The problem: Extract the data exactly, missing nothing.

Record set:
══════════

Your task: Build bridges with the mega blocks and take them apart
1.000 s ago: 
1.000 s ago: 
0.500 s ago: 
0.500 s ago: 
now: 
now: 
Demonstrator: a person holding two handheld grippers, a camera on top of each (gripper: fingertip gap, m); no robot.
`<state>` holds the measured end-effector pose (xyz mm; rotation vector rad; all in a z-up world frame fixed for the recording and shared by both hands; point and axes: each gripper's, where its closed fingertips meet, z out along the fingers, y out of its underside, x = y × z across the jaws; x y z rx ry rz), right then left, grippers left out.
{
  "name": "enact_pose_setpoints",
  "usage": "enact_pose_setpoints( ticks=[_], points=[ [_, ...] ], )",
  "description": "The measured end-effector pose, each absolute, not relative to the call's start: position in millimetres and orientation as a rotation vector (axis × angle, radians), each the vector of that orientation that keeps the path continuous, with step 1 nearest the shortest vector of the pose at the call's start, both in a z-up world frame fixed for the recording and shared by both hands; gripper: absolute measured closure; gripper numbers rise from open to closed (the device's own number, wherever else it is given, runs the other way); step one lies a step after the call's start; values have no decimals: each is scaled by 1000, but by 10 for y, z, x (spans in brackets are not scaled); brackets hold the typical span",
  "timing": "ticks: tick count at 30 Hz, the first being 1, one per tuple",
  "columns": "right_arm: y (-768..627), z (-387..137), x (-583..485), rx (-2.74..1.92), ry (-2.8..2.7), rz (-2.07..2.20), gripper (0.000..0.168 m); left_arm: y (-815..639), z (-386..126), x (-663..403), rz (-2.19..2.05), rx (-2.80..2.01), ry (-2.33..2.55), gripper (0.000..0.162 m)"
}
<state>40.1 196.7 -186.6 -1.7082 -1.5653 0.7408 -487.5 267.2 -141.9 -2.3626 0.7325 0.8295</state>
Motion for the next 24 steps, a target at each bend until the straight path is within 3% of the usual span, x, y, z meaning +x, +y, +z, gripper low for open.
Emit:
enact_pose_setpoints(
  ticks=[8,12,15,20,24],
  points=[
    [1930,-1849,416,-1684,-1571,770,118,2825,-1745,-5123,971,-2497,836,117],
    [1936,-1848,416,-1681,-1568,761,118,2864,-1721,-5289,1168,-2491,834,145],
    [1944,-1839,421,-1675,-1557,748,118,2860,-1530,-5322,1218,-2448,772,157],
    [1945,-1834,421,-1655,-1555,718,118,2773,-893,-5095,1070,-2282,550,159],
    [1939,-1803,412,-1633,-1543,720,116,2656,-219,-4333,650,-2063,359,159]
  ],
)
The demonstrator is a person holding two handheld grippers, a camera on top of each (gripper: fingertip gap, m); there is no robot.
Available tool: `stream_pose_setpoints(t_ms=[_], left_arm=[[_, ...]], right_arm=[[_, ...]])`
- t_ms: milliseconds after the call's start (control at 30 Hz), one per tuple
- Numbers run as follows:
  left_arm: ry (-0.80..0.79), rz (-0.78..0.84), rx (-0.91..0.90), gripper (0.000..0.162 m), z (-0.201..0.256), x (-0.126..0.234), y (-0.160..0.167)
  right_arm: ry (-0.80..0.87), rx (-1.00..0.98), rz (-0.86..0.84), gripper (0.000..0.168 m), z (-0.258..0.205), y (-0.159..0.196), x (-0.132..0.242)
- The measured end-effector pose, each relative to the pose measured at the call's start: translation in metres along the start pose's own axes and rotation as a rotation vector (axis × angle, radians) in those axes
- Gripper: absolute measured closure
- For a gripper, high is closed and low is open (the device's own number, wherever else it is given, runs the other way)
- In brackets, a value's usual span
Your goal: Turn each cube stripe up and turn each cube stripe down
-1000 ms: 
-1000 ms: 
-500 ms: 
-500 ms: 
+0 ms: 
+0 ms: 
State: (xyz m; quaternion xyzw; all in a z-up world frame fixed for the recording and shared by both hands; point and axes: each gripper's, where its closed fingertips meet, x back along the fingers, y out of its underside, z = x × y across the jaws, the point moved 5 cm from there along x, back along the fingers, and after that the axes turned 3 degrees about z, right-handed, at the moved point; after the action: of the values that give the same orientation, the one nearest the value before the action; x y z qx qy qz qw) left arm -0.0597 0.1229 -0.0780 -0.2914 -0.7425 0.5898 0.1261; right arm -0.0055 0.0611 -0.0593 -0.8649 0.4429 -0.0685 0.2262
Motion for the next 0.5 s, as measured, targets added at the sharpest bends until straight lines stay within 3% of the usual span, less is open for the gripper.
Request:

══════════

Task answer:
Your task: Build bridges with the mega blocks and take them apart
1.000 s ago: 
1.000 s ago: 
0.500 s ago: 
0.500 s ago: 
now: 
now: 
Demonstrator: a person holding two handheld grippers, a camera on top of each (gripper: fingertip gap, m); no robot.
`<state>` holds the measured end-effector pose (xyz mm; rotation vector rad; all in a z-up world frame fixed for the recording and shared by both hands; point and axes: each gripper's, where its closed fingertips meet, z out along the fingers, y out of its underside, x = y × z across the jaws; x y z rx ry rz), right then left, grippers left out.
{
  "name": "enact_pose_setpoints",
  "usage": "enact_pose_setpoints( ticks=[_], points=[ [_, ...] ], )",
  "description": "The measured end-effector pose, each absolute, not relative to the call's start: position in millimetres and orientation as a rotation vector (axis × angle, radians), each the vector of that orientation that keeps the path continuous, with step 1 nearest the shortest vector of the pose at the call's start, both in a z-up world frame fixed for the recording and shared by both hands; gripper: absolute measured closure; gripper numbers rise from open to closed (the device's own number, wherever else it is given, runs the other way); step one lies a step after the call's start; values have no decimals: each is scaled by 1000, but by 10 for y, z, x (spans in brackets are not scaled); brackets hold the typical span",
  "timing": "ticks: tick count at 30 Hz, the first being 1, one per tuple",
  "columns": "right_arm: y (-768..627), z (-387..137), x (-583..485), rx (-2.74..1.92), ry (-2.8..2.7), rz (-2.07..2.20), gripper (0.000..0.168 m); left_arm: y (-815..639), z (-386..126), x (-663..403), rz (-2.19..2.05), rx (-2.80..2.01), ry (-2.33..2.55), gripper (0.000..0.162 m)"
}
<state>40.1 196.7 -186.6 -1.7082 -1.5653 0.7408 -487.5 267.2 -141.9 -2.3626 0.7325 0.8295</state>
Motion for the next 24 steps, a target at each bend until the straight path is within 3% of the usual span, x, y, z meaning +x, +y, +z, gripper low for open.
Emit:
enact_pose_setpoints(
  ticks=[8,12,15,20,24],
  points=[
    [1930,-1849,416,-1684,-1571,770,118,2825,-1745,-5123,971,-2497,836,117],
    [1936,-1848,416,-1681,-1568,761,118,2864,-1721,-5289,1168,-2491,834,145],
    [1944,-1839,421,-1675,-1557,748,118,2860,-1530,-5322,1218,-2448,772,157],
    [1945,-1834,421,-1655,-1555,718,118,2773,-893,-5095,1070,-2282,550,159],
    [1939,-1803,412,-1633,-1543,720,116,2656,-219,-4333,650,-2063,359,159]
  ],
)
The demonstrator is a person holding two handheld grippers, a camera on top of each (gripper: fingertip gap, m); there is no robot.
Available tool: `stream_pose_setpoints(t_ms=[_], left_arm=[[_, ...]], right_arm=[[_, ...]])`
- t_ms: milliseconds after the call's start (control at 30 Hz), one per tuple
- Numbers run as follows:
  left_arm: ry (-0.80..0.79), rz (-0.78..0.84), rx (-0.91..0.90), gripper (0.000..0.162 m), z (-0.201..0.256), x (-0.126..0.234), y (-0.160..0.167)
  right_arm: ry (-0.80..0.87), rx (-1.00..0.98), rz (-0.86..0.84), gripper (0.000..0.168 m), z (-0.258..0.205), y (-0.159..0.196), x (-0.132..0.242)
- The measured end-effector pose, each relative to the pose measured at the call's start: translation in metres along the start pose's own axes and rotation as a rotation vector (axis × angle, radians) in those axes
- Gripper: absolute measured closure
- For a gripper, high is closed and low is open (the device's own number, wherever else it is given, runs the other way)
- In brackets, a value's usual span
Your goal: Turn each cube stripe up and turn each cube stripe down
-1000 ms: 
-1000 ms: 
-500 ms: 
-500 ms: 
+0 ms: 
+0 ms: 
State: (xyz m; quaternion xyzw; all in a z-up world frame fixed for the recording and shared by both hands; point and axes: each gripper's, where its closed fingertips meet, x back along the fingers, y out of its underside, z = x × y across the jaws, the point moved 5 cm from there along x, back along the fingers, and after that the axes turned 3 degrees about z, right-handed, at the moved point; after the action: of the values that give the same orientation, the one nearest the value before the action; x y z qx qy qz qw) left arm -0.0597 0.1229 -0.0780 -0.2914 -0.7425 0.5898 0.1261; right arm -0.0055 0.0611 -0.0593 -0.8649 0.4429 -0.0685 0.2262
Motion for the next 0.5 s, as measured, targets added at the sharpest bends until straight lines stay within 3% of the usual span, less is open for the gripper.
Request:

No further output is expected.